- WHAT YOU SHOULD DO -
Could you filter the data below down to the lines that hold the word "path"?

- DATA SUPPLIED -
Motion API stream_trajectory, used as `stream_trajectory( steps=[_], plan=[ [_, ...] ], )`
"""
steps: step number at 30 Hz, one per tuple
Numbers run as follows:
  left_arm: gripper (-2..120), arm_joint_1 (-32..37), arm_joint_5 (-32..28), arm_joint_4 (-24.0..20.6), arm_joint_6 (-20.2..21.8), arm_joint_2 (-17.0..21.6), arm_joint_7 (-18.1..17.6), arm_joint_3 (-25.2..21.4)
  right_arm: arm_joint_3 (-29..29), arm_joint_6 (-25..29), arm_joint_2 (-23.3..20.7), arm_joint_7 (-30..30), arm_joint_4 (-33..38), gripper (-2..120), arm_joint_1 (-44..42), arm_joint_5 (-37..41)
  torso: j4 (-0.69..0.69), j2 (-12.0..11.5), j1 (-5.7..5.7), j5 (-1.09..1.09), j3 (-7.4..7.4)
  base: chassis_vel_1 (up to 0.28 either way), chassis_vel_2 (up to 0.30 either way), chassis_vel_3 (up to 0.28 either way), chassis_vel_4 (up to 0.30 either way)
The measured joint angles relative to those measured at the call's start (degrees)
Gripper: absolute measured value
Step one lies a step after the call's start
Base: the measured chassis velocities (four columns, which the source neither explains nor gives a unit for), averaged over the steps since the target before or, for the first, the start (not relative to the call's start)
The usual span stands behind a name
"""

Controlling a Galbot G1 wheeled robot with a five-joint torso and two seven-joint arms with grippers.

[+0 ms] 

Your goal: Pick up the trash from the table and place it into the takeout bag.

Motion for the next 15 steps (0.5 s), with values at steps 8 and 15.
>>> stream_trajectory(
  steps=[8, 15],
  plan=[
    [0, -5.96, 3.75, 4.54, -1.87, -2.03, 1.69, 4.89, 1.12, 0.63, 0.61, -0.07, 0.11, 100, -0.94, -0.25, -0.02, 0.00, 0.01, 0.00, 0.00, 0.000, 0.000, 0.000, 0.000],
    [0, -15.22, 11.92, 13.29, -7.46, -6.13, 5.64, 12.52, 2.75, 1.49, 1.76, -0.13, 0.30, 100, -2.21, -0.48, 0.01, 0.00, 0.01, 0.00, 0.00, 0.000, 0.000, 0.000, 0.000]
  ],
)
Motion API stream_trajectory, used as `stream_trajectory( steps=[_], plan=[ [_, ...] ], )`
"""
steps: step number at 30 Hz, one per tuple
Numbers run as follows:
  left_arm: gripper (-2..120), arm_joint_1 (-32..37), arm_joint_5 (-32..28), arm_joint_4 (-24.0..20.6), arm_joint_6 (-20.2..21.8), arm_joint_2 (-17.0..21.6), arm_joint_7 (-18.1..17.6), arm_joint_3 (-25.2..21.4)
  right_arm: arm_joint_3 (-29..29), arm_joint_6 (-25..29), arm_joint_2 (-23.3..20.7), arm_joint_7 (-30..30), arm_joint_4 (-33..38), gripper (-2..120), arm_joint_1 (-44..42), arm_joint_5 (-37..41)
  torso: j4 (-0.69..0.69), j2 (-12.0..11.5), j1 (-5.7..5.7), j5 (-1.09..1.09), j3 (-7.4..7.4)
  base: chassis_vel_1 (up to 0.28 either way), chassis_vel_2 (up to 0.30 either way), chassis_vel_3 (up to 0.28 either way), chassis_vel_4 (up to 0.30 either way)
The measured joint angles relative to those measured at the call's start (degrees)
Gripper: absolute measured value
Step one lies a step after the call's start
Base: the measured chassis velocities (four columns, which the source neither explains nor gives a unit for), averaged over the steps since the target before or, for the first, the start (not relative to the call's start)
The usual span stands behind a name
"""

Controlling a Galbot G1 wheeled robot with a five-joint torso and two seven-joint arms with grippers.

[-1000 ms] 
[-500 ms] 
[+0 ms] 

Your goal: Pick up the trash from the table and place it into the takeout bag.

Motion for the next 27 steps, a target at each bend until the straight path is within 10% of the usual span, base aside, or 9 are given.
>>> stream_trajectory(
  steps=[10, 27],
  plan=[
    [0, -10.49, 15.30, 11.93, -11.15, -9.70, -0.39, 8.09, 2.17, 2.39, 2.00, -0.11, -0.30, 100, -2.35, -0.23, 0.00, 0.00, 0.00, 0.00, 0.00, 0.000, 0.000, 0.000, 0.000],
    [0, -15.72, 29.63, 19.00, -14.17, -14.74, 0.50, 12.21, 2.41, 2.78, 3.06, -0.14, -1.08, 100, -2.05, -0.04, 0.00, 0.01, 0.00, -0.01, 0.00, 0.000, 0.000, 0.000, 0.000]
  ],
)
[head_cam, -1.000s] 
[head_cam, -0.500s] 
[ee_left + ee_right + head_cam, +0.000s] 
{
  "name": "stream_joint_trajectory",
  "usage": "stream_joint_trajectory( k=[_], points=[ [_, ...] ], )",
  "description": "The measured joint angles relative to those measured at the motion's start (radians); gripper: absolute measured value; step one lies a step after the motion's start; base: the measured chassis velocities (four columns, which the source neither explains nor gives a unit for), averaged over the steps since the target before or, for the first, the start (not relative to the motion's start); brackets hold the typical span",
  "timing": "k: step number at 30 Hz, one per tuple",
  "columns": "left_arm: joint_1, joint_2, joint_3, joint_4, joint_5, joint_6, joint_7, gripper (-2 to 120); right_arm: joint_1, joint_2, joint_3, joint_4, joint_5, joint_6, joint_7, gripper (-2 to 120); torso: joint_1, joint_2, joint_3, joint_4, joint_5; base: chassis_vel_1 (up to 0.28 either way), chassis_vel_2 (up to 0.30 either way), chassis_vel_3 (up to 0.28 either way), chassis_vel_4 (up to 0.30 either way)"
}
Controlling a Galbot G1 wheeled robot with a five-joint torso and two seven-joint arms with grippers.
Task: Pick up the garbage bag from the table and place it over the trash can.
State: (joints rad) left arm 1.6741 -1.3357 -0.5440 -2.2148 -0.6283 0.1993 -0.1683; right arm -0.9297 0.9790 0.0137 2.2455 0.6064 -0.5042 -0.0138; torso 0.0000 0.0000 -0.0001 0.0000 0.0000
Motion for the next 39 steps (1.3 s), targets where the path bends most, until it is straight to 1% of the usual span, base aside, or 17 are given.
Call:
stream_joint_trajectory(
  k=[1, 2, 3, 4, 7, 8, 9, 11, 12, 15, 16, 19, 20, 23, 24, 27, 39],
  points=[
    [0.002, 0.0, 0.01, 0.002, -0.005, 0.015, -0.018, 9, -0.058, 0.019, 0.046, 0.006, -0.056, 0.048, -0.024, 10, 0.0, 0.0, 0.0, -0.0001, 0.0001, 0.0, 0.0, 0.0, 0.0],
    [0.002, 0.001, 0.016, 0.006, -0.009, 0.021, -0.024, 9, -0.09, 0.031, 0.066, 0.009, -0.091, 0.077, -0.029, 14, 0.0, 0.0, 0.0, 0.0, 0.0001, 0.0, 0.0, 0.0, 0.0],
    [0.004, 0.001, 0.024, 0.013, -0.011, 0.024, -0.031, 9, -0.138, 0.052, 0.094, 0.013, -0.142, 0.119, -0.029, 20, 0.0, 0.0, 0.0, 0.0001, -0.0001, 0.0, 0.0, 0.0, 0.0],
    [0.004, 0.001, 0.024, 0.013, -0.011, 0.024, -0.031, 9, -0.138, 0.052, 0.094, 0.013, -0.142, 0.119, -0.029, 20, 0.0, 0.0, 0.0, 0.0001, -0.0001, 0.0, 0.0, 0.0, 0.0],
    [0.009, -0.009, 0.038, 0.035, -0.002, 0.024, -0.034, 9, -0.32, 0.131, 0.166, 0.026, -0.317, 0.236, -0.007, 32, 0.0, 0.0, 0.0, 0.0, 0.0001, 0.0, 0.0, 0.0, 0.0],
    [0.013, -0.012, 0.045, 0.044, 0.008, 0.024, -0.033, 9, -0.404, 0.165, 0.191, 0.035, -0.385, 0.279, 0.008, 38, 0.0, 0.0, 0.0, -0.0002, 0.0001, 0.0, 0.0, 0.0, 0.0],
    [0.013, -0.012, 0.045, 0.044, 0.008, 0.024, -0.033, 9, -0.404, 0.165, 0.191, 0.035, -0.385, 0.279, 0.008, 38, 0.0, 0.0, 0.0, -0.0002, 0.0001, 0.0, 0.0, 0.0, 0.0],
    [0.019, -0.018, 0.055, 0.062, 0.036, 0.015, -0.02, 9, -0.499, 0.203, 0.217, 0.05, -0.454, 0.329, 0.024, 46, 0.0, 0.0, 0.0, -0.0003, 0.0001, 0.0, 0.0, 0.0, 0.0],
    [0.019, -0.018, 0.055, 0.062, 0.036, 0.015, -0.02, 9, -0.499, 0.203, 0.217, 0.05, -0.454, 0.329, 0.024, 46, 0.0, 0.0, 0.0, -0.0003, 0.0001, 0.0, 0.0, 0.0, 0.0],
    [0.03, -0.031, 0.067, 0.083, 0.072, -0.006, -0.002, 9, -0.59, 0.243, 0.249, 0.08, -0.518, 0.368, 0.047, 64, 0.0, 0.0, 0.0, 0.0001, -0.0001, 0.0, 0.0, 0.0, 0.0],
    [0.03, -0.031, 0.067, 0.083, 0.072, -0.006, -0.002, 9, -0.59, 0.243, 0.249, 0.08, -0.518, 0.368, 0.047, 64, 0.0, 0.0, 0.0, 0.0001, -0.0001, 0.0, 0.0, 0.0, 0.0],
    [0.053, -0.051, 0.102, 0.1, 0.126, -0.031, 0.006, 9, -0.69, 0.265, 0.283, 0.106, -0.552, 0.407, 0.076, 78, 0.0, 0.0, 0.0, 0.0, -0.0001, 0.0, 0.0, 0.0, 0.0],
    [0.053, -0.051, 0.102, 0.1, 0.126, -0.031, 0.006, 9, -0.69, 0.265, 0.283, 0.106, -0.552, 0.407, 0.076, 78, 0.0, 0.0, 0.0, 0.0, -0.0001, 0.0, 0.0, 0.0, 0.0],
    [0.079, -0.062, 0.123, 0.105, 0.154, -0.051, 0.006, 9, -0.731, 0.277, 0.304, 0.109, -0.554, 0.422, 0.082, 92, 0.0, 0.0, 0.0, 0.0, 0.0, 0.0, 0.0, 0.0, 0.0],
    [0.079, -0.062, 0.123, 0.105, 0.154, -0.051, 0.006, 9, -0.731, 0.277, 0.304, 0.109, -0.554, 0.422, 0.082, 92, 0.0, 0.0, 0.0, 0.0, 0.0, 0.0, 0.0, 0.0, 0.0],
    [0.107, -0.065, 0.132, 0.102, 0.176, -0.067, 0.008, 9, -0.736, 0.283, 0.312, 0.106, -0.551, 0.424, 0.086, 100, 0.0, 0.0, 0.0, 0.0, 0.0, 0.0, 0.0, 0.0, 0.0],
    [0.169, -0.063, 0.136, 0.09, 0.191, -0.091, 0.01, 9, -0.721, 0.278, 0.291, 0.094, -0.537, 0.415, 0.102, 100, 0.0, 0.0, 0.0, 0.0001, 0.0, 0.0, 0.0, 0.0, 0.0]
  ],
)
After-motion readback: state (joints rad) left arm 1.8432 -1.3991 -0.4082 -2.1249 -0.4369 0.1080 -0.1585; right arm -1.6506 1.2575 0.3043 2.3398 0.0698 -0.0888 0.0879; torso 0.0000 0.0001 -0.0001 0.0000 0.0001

- YOUR RESPONSE -
Motion for the next 27 steps, a target at each bend until the straight path is within 10% of the usual span, base aside, or 9 are given.
Motion for the next 39 steps (1.3 s), targets where the path bends most, until it is straight to 1% of the usual span, base aside, or 17 are given.

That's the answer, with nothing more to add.